Monday 9 March 2015

Opinion: Why the selfie stick must die

Some of the world's most important museums are confirming what we've suspected all along but didn't dare say: selfie sticks are stupid.
If ever there was a product that preyed so heavily on our fear of insignificance, it's the selfie stick, or as I like to call it, the narcisstick.
But wait, there's already a selfie stick company called exactly that, because it's witty and ironic, right?
And not painfully honest.
More and more museums in New York are announcing bans on the selfie stick.
    The Museum of Modern of Art (MoMA) has long removed the sticks from their exhibition halls to prevent damage to the artwork.
    Stop before someone gets hurt



    If you've ever set foot in MoMA you'll know what a difficult experience it can be.
    Not because it isn't an exceptional art institution that's given the world some of its most mind-expanding exhibitions.
    But because of other people.
    The MoMA is one of the world's busiest museums -- add selfie sticks among the crowds and you've got a recipe for disaster.
    The same situation can be found at many famous tourist landmarks.
    The Forbidden City in Beijing received 15 million visitors last year, more than any other museum in the world.
    I used to enjoy walking the palace grounds every time I passed through the capital city -- now that everyone's got a selfie stick, I fear for my life.
    Am I being melodramatic?
    Let's just say, like seat belts and extramarital affairs, the selfie stick problem doesn't hit home until someone gets hurt.
    An increasing number of sites have seen the potential hazard and put a stop to things before a "tragedy" occurs.
    The Australian Open has banned selfie sticks, outside of designated selfie zones.
    Use of unauthorized selfie sticks in South Korea could get you fined.
    Sports and music stadiums around London have banned the stick, as well.

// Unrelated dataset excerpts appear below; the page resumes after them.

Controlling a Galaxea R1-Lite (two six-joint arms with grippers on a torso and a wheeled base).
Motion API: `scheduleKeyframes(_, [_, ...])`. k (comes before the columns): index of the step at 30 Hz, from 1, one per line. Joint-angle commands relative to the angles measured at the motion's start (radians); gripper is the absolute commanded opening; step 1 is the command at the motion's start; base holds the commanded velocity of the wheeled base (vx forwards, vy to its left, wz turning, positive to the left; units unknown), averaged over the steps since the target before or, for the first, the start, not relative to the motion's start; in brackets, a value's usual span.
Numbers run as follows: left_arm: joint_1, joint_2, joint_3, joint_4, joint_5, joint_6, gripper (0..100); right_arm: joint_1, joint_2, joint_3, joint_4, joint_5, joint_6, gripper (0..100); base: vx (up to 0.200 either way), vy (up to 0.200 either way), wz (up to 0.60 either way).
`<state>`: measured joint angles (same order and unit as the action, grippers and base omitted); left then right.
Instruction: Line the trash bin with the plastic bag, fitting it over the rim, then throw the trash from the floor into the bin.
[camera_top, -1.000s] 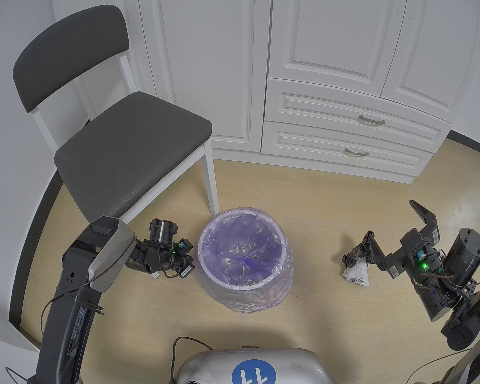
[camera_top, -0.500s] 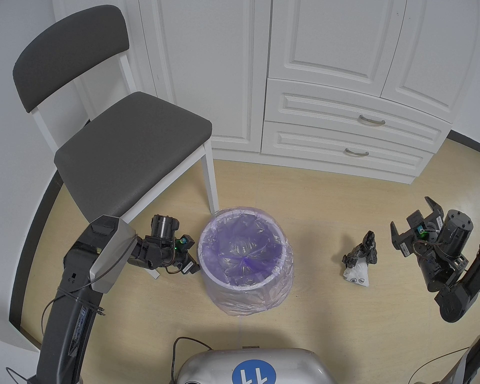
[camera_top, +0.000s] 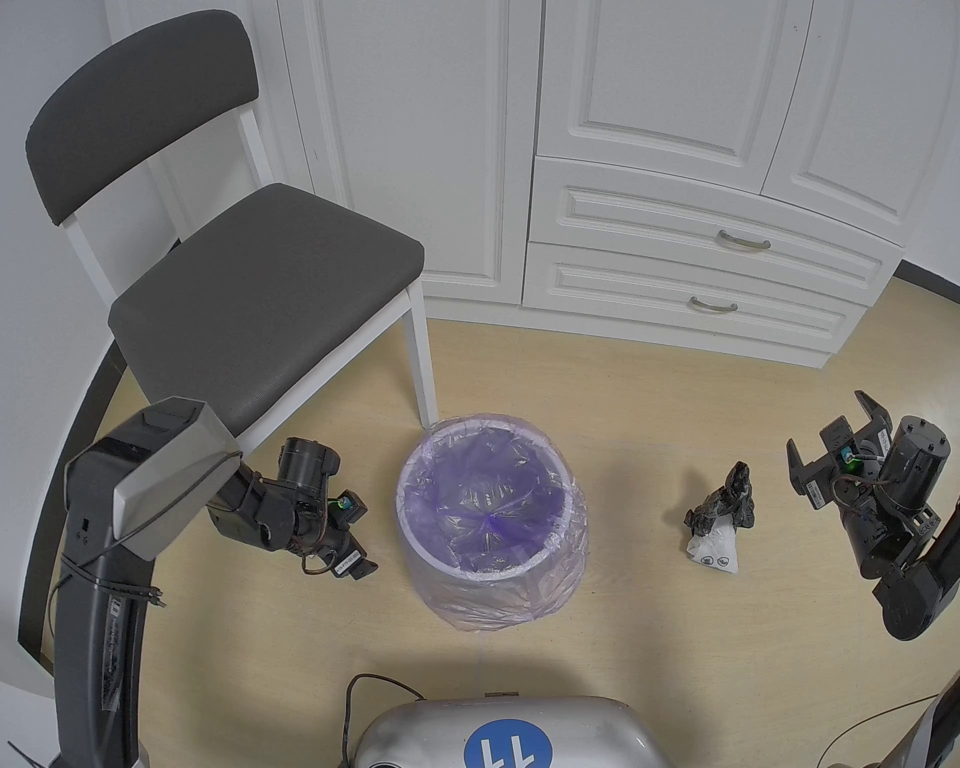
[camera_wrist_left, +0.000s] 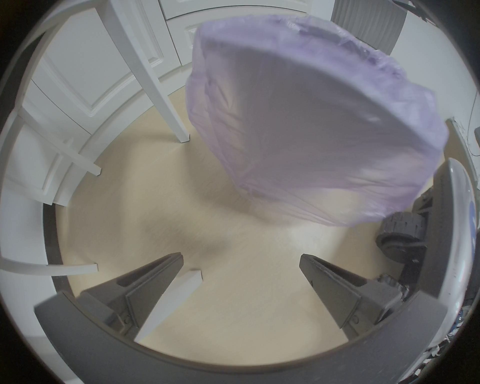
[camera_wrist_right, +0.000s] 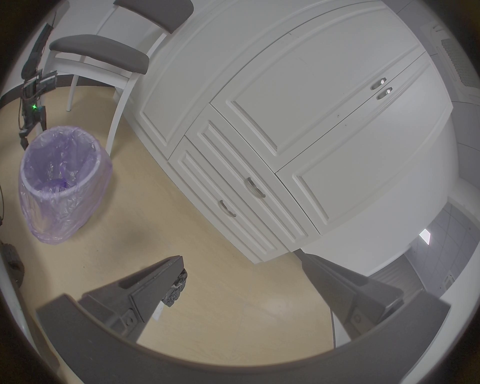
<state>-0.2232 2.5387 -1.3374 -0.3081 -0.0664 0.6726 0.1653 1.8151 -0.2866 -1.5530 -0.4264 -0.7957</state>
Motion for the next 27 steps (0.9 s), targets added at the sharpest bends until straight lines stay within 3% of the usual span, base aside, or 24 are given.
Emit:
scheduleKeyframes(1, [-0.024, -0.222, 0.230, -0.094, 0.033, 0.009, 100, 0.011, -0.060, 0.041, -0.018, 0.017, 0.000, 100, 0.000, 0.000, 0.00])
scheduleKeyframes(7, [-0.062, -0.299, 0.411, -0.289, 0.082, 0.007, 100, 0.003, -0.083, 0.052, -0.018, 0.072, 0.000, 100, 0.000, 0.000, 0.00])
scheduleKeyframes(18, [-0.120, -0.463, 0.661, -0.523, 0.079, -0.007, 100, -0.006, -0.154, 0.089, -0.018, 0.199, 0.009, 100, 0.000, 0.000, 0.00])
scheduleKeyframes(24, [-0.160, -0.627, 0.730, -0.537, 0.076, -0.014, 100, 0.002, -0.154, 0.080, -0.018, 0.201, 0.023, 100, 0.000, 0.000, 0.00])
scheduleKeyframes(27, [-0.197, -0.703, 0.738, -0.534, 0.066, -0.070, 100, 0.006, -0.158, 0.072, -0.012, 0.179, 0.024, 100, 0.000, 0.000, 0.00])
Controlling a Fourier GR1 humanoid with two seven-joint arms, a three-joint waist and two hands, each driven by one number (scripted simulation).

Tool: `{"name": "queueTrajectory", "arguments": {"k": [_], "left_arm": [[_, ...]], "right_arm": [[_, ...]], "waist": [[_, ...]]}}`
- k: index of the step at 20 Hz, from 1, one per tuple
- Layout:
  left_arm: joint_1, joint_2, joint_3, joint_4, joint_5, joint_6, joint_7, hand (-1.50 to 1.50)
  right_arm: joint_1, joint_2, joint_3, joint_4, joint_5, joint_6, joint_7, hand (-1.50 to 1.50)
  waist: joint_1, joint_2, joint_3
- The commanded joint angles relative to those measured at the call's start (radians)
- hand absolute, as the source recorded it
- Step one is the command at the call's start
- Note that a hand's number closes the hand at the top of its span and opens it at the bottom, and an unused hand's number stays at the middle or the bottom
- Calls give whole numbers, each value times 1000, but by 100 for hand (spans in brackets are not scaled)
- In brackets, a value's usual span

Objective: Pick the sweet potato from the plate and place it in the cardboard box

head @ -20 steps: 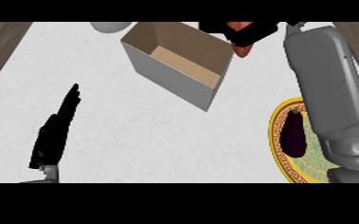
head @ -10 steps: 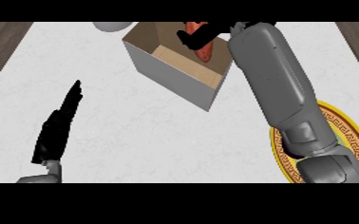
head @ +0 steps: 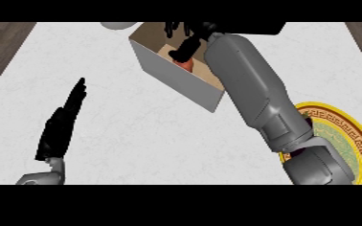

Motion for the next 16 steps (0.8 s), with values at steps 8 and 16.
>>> {"name": "queueTrajectory", "arguments": {"k": [8, 16], "left_arm": [[-53, -4, -12, -9, -15, -4, 45, 0], [-17, -3, 12, 32, 1, -6, 2, 0]], "right_arm": [[-15, 12, -56, 166, -205, -159, -117, -150], [-38, -2, -294, 130, -412, -223, -168, -150]], "waist": [[17, 7, 1], [-7, 4, 1]]}}
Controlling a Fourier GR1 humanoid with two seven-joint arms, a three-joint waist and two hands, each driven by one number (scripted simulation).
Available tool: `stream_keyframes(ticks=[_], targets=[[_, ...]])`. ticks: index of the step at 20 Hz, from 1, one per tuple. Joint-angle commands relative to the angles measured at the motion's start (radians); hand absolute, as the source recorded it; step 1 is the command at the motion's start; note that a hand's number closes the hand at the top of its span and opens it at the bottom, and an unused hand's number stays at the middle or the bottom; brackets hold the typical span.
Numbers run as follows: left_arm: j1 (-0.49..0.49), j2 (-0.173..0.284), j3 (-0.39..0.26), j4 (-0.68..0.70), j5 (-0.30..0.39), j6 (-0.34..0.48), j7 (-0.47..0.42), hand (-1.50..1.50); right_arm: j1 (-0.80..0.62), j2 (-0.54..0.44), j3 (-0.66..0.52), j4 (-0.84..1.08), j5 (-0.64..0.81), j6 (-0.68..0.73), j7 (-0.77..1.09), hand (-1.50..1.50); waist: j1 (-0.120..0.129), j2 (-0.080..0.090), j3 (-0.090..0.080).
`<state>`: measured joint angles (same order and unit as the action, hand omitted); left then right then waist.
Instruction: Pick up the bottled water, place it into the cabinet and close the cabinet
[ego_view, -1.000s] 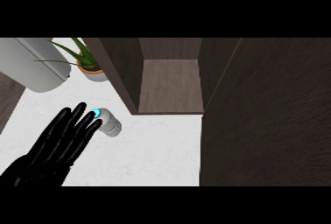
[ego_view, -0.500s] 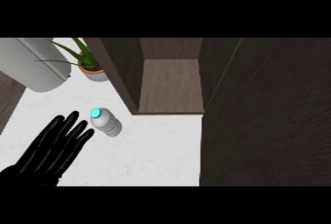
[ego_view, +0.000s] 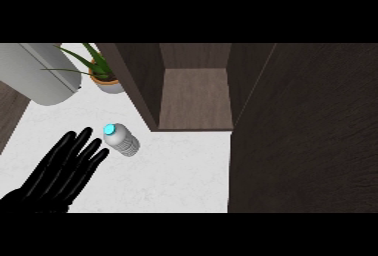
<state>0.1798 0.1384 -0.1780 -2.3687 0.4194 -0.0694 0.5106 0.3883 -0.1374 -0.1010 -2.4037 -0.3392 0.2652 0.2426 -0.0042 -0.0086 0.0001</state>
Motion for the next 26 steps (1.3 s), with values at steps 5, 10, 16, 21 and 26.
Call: stream_keyframes(ticks=[5, 10, 16, 21, 26], targets=[[0.034, 0.002, 0.054, -0.128, -0.008, 0.039, -0.001, -1.5, 0.106, 0.0, -0.055, -0.174, -0.212, 0.035, 0.043, -1.5, -0.009, -0.001, 0.0], [0.053, 0.024, 0.162, -0.065, 0.017, 0.006, -0.067, -1.5, 0.101, 0.006, -0.078, -0.181, -0.24, 0.014, 0.064, -1.5, -0.006, 0.001, -0.001], [0.034, 0.047, 0.228, 0.082, 0.021, -0.049, -0.106, -1.5, 0.135, -0.002, -0.105, -0.201, -0.261, 0.042, 0.048, -1.5, -0.014, 0.004, -0.002], [0.033, 0.054, 0.248, 0.236, -0.026, -0.121, -0.203, -1.5, 0.155, -0.014, -0.144, -0.159, -0.282, 0.093, -0.007, -1.5, -0.026, 0.005, -0.002], [0.01, 0.074, 0.281, 0.38, -0.064, -0.173, -0.283, -1.5, 0.209, 0.002, -0.127, -0.162, -0.298, 0.118, -0.019, -1.5, -0.033, 0.004, -0.002]])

    We need to talk about selfie

    Yet the real issue behind the selfie stick is the selfie itself.
    It's somehow become socially acceptable for us to take the narcissism of adolescence and extend it thorough adulthood, manifested in selfies.
    I know I sound like a tired curmudgeon who probably doesn't even know what Instagram is and hates Facebook.
    I'm none of those things and, yes, I do enjoy the occasional guilty pleasure of a selfie, so I can't and won't be a hypocrite about it.
    (The gallery above should prove that I understand.)
    When it comes to traveling, though, when it comes to once-in-a-lifetime visits to sacred landmarks and world-class museums or wandering side streets in strange cities, I'd hope that we could all turn the lens away from ourselves.

    A fresh perspective

    Or simply put the camera away.
    Travel writer Paul Theroux once told his readers: "I never bring a camera -- because taking pictures, I've found, makes me less observant and interferes with my memory."
    How much do we rely on photographs to remember our vacations?
    Does it really matter that we have a formal permanent documentation of every moment of our travels?
    What if we entirely let go of documenting and just simply experienced?
    I tried it for a day.
    It is what I imagine skydiving would be like: terrifying at first, then exhilarating and finally, when I got my mind to stop subconsciously framing every street scene, I became more present than I've ever been on a trip.
    In any case, selfies are a cliche that have always reminded me of Rowan Atkinson as that sad old buffoon, Mr. Bean, taking self-portraits with his teddy bear in front of Buckingham Palace.
    Instead of waving a glorified tree branch to take a slightly better version of a cliched shot, let's just move on.
    The opinions expressed in this commentary are solely those of Zoe Li.